- Exercise objective -
Where does "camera" appear in the data? Return each line that holds it.

- Source records -
===
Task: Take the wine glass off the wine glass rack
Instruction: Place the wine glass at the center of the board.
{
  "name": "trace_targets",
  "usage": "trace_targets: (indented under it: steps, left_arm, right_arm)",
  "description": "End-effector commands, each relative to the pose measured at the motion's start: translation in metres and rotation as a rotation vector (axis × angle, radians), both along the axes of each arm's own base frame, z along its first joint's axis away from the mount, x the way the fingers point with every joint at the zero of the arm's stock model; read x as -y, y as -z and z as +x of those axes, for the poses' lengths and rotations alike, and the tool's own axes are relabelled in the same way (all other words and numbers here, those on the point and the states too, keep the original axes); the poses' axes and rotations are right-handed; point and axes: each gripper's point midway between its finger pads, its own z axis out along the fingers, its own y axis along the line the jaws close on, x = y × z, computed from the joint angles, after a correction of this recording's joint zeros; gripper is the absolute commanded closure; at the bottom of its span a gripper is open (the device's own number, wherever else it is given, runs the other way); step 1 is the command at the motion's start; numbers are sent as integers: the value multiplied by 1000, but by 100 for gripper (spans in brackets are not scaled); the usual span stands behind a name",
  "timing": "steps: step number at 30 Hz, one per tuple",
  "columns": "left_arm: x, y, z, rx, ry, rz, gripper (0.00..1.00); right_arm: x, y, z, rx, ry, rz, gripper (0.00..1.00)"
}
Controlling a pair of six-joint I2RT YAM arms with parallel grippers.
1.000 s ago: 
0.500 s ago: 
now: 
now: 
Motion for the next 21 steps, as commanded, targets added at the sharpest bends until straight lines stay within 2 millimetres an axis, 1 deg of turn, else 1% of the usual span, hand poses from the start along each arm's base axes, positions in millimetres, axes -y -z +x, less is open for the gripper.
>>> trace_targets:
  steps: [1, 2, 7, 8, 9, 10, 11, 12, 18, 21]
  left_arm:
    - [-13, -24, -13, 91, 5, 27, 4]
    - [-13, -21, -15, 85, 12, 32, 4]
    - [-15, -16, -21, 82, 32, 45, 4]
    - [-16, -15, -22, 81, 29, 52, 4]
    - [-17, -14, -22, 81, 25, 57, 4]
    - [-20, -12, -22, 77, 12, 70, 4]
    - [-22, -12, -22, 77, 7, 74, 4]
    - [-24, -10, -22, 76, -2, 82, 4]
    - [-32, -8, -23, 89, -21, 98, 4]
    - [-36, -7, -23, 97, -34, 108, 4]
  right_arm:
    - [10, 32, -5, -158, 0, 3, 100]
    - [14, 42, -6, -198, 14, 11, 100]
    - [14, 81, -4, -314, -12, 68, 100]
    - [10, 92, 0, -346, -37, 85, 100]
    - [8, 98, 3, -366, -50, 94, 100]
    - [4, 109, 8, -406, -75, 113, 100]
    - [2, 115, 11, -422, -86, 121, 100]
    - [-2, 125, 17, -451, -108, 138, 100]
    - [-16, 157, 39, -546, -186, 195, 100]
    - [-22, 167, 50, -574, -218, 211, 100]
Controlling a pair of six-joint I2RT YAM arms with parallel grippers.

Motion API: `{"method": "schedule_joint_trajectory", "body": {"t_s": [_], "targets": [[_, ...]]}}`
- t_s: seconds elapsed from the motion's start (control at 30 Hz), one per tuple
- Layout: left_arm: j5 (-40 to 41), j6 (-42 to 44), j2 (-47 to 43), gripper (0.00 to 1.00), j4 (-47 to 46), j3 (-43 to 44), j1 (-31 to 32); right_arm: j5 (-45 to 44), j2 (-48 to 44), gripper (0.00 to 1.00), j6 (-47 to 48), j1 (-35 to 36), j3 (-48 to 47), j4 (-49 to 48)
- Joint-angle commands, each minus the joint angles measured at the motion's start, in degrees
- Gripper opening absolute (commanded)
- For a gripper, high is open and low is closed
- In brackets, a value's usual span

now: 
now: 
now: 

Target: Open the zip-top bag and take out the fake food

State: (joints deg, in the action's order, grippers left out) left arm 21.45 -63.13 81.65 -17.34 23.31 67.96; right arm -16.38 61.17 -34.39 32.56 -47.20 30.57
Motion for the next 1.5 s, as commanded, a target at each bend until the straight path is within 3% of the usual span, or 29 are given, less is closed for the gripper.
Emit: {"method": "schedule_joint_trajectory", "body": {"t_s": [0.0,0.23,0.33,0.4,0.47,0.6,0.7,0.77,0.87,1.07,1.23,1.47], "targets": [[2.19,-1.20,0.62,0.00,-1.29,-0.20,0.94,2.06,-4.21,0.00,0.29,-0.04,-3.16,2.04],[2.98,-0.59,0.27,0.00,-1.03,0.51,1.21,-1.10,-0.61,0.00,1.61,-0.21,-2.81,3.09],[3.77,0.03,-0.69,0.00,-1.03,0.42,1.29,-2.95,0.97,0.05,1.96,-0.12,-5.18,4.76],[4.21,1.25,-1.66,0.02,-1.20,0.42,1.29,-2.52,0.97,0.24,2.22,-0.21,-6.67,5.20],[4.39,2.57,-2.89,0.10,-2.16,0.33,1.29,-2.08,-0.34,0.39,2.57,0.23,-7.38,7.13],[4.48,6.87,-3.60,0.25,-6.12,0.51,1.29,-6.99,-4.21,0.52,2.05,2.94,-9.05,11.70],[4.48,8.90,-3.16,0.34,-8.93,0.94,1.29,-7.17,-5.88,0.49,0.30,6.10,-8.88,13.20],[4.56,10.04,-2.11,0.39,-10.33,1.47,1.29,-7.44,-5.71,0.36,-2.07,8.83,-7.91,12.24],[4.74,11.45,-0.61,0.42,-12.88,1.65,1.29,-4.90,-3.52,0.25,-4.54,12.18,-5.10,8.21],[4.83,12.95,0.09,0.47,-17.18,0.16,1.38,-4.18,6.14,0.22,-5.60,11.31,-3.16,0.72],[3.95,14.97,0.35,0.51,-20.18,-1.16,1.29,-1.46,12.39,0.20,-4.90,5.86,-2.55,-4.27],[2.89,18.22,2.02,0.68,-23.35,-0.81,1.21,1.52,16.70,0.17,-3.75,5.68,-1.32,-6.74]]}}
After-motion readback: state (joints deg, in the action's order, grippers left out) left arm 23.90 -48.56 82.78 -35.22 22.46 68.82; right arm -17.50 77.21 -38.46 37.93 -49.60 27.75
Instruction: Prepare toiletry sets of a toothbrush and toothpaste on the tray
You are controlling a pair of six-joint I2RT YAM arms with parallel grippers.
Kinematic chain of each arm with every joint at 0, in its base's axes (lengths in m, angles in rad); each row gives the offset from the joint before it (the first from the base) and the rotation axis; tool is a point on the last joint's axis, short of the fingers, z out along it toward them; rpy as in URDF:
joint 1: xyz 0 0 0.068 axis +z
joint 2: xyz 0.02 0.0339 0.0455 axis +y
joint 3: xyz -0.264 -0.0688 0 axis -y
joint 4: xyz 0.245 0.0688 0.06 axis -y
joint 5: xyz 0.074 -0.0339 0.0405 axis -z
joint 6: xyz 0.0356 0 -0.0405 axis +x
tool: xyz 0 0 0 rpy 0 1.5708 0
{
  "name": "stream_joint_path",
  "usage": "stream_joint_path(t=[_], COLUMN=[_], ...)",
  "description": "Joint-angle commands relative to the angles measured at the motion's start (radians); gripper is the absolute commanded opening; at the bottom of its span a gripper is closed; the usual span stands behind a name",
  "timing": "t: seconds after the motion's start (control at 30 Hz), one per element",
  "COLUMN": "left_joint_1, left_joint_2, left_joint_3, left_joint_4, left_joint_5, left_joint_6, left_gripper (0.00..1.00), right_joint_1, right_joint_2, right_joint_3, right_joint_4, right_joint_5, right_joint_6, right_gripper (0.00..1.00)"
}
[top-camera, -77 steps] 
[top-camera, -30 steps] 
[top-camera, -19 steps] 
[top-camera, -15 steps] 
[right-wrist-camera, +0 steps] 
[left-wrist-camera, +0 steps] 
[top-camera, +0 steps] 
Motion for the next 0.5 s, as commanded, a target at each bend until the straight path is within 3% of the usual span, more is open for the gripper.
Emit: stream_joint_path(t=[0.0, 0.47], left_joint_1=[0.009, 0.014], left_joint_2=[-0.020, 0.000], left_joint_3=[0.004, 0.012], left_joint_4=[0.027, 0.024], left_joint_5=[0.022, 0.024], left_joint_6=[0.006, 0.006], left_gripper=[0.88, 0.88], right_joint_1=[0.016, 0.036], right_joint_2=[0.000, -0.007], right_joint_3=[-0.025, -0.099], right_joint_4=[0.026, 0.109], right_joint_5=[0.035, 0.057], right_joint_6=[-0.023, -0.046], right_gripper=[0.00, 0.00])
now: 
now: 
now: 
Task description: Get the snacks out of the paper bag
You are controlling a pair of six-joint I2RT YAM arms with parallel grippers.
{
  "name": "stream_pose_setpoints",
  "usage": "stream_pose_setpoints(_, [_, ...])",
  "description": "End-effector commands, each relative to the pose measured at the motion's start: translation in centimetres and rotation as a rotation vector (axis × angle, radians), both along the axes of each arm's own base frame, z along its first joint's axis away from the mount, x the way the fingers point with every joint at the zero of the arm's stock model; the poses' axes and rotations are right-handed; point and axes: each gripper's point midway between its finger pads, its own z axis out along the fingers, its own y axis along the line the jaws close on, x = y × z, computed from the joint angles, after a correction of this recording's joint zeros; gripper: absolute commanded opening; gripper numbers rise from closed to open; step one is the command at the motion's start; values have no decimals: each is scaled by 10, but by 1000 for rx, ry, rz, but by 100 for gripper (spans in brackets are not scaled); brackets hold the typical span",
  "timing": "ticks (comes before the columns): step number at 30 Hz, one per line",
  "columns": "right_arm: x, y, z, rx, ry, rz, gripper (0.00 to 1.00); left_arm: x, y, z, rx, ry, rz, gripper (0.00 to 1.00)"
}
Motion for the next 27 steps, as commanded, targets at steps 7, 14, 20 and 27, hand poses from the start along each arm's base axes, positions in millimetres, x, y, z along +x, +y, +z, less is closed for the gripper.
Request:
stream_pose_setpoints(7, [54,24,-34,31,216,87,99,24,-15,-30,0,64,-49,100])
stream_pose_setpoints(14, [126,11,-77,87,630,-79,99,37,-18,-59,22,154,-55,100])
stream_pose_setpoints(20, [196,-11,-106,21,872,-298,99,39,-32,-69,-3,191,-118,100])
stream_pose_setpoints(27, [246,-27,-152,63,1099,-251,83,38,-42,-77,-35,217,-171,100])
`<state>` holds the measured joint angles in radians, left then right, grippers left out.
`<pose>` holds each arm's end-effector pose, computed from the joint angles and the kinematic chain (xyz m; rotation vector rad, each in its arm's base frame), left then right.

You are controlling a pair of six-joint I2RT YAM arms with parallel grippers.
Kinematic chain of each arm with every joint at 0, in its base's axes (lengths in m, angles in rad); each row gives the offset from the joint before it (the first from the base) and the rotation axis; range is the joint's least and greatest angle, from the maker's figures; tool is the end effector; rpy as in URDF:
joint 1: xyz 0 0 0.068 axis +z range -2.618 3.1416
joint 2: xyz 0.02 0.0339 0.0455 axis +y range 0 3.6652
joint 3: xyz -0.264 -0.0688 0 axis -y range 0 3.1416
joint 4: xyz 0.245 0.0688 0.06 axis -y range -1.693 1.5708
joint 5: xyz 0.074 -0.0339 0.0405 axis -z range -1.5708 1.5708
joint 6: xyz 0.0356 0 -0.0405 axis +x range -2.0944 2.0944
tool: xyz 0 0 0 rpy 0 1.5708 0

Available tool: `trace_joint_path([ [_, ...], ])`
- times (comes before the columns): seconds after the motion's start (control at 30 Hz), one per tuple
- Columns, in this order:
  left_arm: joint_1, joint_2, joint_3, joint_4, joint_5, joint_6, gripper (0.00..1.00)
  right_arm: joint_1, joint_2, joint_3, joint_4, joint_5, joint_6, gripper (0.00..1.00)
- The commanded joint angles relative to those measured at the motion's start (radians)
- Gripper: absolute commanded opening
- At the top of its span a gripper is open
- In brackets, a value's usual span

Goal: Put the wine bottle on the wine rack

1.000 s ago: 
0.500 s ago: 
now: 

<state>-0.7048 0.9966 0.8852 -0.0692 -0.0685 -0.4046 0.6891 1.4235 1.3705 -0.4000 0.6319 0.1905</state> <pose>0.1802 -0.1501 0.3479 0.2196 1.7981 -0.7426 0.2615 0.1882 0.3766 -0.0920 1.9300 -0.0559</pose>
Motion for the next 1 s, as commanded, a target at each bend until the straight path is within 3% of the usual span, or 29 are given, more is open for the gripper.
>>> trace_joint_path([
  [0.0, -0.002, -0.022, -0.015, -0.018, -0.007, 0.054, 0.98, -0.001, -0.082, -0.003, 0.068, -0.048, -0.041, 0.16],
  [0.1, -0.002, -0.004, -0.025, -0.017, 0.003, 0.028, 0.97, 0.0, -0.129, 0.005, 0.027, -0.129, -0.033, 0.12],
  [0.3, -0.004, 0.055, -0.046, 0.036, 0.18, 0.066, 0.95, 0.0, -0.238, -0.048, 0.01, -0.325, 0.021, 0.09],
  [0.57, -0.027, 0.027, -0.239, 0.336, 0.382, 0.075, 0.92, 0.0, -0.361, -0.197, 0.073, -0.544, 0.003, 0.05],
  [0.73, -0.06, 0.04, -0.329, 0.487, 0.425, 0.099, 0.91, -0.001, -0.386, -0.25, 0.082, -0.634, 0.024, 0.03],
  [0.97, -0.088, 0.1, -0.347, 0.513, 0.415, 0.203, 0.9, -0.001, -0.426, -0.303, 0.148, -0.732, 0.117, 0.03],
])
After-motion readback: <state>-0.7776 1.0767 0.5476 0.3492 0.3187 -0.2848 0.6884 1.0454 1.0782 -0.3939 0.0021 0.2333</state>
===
- Solution to this exercise -
[top-camera, -77 steps] 
[top-camera, -30 steps] 
[top-camera, -19 steps] 
[top-camera, -15 steps] 
[right-wrist-camera, +0 steps] 
[left-wrist-camera, +0 steps] 
[top-camera, +0 steps] 

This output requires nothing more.